Chilly Willy · Post by **Chilly Willy** » Sun Feb 22, 2009 9:08 pm

Cool - I'll do a little playing to see what I find.

EDIT:
The problem with the pad was you forgot to move r1 to r0 in one place in gui.s:

Code: Select all

	mov	r1,r0
	and	#3,r0
	shll2	r0

You just had the and & shift, so you were using left over data instead of the pad value.

I've made a makefile, and updated to my latest m68k_crt1.s which has my latest pad code (not that this needs 6 button controller support

).

My compile works well - I can actually play DigDug now! Great job! Now I'll try playing with the timing on the command handling just to see how it reacts.

EDIT: Well, after testing and looking at the code, the emu is either completely graphics bound, or completely (emulated) CPU bound. Considering the code, I'd say completely CPU bound. The interpreter "main loop" (if it can even be thought of as such a thing) is the most hideous piece of coding I've ever had the misfortune of looking at. A quick look at the original C code shows it's pretty much just the original C code done straight as assembly. I've never before seen an interpreter "main loop" that took longer per instruction than the rest of the program put together. Sad to say, now I have. This needs a rewrite DESPERATELY. I'll see what I can whip up.

mic_ · Post by **mic_** » Mon Feb 23, 2009 5:53 am

There are a lot of branches in there as you can see, so not all the code is executed on every iteration.
But if you can reduce the size of the main loop without breaking any functionality (with timers and interrupts still working properly) that would be good.

I think the time the main SH2 has to spend waiting for the slave when it wants to draw another scanline while the slave is still drawing the previous one is an important factor as well, though.
Just consider that for each scanline it needs to draw 160 pixels. And each of those pixels may be written to multiple times; you've got your background, window and sprites - any game will at least have the background and sprites enabled. So let's say that any given pixel takes 50 SH2 clocks to render (it could be way more in some cases, but let's just assume 50 for now). 160*50 would mean 8000 clocks per scanline. In the meantime the main SH2's task is to run the GB-Z80 456 GB-Z80 clocks. Let's say the average instruction takes 7.5 GB-Z80 clocks. That gives the main SH2 8000*7.5/456 = 131.5 SH2 clocks to emulate each instruction..

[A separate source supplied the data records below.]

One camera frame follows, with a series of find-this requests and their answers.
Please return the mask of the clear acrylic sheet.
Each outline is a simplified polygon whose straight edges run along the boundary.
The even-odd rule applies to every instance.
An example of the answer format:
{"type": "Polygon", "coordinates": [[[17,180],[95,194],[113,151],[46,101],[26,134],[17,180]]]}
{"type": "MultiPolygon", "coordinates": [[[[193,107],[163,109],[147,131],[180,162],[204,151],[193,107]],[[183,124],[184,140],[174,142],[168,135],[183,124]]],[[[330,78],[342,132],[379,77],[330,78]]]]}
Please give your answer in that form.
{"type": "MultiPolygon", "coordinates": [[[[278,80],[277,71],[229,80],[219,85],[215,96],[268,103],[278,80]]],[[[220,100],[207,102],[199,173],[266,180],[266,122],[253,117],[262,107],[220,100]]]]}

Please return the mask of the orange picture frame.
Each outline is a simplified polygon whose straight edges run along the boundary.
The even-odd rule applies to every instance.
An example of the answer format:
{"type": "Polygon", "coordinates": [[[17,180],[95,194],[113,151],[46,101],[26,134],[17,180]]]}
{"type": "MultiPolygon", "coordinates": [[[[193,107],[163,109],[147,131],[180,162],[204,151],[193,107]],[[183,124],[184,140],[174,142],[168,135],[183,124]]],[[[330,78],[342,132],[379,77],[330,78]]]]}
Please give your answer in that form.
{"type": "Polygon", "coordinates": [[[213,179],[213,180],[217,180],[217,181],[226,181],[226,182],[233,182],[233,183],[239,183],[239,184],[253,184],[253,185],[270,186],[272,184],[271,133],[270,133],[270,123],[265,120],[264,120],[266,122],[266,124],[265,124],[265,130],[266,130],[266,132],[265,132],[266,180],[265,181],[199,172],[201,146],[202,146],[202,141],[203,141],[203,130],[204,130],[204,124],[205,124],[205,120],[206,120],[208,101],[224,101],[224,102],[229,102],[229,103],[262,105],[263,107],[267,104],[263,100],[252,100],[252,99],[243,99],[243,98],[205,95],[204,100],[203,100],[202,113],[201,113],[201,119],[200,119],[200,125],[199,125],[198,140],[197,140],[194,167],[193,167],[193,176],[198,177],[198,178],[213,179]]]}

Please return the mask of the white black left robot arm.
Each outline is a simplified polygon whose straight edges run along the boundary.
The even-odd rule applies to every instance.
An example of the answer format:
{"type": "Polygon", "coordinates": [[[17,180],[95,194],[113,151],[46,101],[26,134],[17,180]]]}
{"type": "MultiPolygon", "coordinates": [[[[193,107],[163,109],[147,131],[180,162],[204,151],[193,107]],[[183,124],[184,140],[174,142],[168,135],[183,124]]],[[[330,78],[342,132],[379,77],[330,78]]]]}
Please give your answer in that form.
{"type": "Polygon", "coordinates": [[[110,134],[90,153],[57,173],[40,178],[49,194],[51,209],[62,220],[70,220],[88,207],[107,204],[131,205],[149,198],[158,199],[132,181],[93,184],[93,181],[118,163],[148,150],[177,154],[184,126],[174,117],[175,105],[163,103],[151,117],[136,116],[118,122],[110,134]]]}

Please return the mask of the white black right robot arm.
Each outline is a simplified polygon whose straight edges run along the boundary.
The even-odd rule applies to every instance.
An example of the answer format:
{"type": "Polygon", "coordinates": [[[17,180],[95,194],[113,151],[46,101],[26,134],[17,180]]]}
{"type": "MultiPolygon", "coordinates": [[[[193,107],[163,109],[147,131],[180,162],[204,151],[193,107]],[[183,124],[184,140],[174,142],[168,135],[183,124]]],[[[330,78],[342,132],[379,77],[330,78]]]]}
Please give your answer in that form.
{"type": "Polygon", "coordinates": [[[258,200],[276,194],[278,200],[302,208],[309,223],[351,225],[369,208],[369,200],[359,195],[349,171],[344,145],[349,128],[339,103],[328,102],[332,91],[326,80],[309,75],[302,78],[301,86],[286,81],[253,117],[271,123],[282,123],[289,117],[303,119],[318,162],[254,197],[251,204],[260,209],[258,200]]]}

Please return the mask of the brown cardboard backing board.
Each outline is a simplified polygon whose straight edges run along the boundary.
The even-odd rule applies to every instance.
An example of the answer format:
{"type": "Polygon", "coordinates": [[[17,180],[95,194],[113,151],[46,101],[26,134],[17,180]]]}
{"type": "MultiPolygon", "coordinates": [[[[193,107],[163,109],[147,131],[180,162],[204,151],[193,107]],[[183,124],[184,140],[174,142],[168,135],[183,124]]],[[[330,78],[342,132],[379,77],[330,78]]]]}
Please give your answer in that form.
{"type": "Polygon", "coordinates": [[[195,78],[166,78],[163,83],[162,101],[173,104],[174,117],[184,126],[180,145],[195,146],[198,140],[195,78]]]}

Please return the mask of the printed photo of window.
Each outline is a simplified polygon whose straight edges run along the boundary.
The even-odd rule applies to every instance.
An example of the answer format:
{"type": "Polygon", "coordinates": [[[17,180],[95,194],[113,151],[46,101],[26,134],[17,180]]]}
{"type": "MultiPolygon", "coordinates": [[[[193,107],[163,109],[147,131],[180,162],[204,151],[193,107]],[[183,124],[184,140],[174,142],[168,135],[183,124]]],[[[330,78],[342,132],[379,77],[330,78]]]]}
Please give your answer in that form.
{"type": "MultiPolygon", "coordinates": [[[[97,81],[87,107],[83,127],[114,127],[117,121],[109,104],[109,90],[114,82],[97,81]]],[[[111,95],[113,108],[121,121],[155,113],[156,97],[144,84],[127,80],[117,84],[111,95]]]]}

Chilly Willy · Post by **Chilly Willy** » Mon Feb 23, 2009 7:09 am

Yeah, I noticed that much of the code is bypassed by branches, but even the best path through the main loop is ridiculously long for an interpreted core. I can shorten it considerably. The main issue I have with it is that it checks the DIV and timer every time through the loop when you KNOW that the DIV only needs to be checked once every 256 clocks, and the timer every N+1 clocks. It needs a main loop like the one I used on the Atari emu my brother and I did for the PowerMac - find the minimum clocks from the cycles per H, cycles until the next DIV increment, and the next timer underflow, then do a TIGHT loop executing instructions until the cycles run out or you get some kind of event demanding attention.

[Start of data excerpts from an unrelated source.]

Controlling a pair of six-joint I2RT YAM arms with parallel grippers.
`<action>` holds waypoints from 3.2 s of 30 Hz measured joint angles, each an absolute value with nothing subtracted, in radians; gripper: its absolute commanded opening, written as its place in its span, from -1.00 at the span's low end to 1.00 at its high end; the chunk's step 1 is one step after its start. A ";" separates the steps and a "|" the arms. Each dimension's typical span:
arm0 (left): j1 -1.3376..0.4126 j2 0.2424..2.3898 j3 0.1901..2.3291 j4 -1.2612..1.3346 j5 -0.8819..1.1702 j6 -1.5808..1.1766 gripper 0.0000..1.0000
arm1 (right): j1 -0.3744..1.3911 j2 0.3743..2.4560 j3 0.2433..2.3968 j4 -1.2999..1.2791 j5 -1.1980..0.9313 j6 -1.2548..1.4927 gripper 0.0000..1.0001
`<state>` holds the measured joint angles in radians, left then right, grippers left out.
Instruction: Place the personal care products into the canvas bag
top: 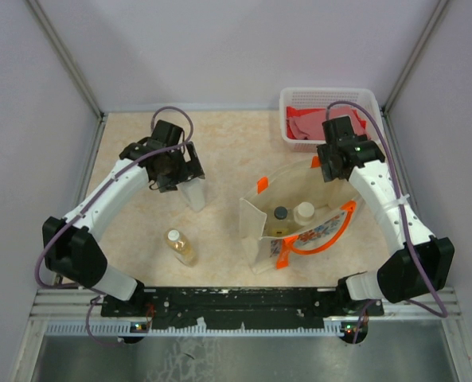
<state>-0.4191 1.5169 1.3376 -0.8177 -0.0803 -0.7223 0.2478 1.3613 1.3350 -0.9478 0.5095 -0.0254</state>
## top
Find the white bottle black cap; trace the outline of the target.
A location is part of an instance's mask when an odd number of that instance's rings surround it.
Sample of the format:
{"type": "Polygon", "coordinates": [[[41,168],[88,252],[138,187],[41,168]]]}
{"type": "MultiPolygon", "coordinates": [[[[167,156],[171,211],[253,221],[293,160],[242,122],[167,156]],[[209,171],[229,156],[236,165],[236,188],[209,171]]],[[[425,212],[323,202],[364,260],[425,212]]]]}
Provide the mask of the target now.
{"type": "Polygon", "coordinates": [[[194,178],[177,186],[186,204],[194,211],[200,212],[206,206],[205,180],[194,178]]]}

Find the beige round bottle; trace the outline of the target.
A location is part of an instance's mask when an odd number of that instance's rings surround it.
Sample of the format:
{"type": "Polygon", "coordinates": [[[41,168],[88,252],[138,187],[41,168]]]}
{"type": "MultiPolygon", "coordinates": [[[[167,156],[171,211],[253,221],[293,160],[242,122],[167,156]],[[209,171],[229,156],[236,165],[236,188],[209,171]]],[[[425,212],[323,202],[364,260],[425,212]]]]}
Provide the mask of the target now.
{"type": "Polygon", "coordinates": [[[293,209],[295,223],[307,226],[314,220],[315,207],[310,202],[302,202],[293,209]]]}

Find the canvas bag orange handles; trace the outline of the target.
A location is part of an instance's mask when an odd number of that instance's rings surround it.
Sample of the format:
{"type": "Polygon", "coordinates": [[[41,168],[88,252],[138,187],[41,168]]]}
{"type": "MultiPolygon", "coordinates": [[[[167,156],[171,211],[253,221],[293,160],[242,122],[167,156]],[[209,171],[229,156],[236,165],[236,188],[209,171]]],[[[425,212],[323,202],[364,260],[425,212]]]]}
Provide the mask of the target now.
{"type": "Polygon", "coordinates": [[[302,257],[318,255],[339,241],[358,218],[365,202],[347,181],[324,182],[318,158],[302,160],[257,181],[239,200],[239,234],[253,273],[287,268],[302,257]],[[315,207],[307,226],[295,223],[293,209],[302,202],[315,207]],[[292,233],[267,234],[267,220],[277,206],[291,211],[292,233]]]}

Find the clear bottle black cap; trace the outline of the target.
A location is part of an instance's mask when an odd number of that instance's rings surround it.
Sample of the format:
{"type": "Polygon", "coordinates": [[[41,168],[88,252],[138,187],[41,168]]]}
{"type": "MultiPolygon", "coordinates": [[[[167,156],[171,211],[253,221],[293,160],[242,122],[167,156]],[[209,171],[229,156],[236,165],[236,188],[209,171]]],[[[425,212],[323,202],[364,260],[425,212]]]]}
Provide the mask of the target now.
{"type": "Polygon", "coordinates": [[[282,237],[292,233],[292,220],[290,209],[277,206],[268,217],[267,234],[269,236],[282,237]]]}

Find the amber liquid bottle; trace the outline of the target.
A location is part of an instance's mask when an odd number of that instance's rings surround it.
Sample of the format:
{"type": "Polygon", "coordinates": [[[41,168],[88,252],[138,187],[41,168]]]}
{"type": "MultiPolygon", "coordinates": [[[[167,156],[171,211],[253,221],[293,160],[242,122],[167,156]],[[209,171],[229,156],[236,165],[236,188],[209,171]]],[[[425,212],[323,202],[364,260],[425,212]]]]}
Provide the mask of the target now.
{"type": "Polygon", "coordinates": [[[167,246],[174,252],[176,259],[187,267],[194,267],[197,263],[197,253],[189,239],[181,231],[171,228],[165,235],[167,246]]]}

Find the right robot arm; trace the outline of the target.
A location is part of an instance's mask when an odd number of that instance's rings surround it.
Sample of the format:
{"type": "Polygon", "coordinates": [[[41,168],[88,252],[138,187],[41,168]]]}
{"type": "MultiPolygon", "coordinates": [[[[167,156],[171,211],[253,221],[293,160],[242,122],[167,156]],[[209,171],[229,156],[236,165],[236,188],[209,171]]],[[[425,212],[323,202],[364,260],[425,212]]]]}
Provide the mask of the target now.
{"type": "Polygon", "coordinates": [[[322,124],[326,141],[317,148],[325,181],[346,180],[364,199],[388,247],[388,260],[375,271],[340,279],[337,308],[352,315],[365,300],[413,302],[439,298],[454,257],[449,238],[427,228],[400,192],[396,171],[378,144],[354,132],[349,117],[322,124]]]}

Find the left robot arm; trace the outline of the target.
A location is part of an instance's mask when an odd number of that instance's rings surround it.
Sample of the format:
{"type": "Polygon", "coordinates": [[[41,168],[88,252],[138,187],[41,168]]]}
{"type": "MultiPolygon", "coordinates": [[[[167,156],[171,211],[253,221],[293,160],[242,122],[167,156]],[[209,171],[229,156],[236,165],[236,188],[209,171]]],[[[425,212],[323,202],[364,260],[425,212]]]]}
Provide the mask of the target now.
{"type": "Polygon", "coordinates": [[[123,206],[143,188],[180,191],[194,212],[205,207],[205,173],[191,137],[180,126],[159,120],[150,136],[128,145],[84,201],[63,217],[44,222],[46,268],[118,299],[119,308],[131,316],[142,313],[146,308],[142,283],[110,266],[99,241],[123,206]]]}

The opcode code looks fairly decent... the flag calculations take a bit of time, but it's not something to worry about now. The main loop for dispatching instructions (even best case) is longer than most instructions - something that must be changed first. As for the drawing, I like how you put the line in the cache. That should help considerably given that you may need to set points repeatedly (as you pointed out).

mic_ · Post by **mic_** » Mon Feb 23, 2009 7:28 am

find the minimum clocks from the cycles per H, cycles until the next DIV increment

I've used the event-based approach in another project, just for the reason of not having to update timers after every instruction. I was unsure if it'd be worth the extra overhead when emulating a machine as slow as the Gameboy, but it could be worth a try.

the flag calculations take a bit of time

Unfortunately the SH doesn't have things like a subtraction flag or a half-carry flag, so it has to be done in software. I tried to make pretty much all the flag calculations branchless, as long as a branched path wouldn't be faster.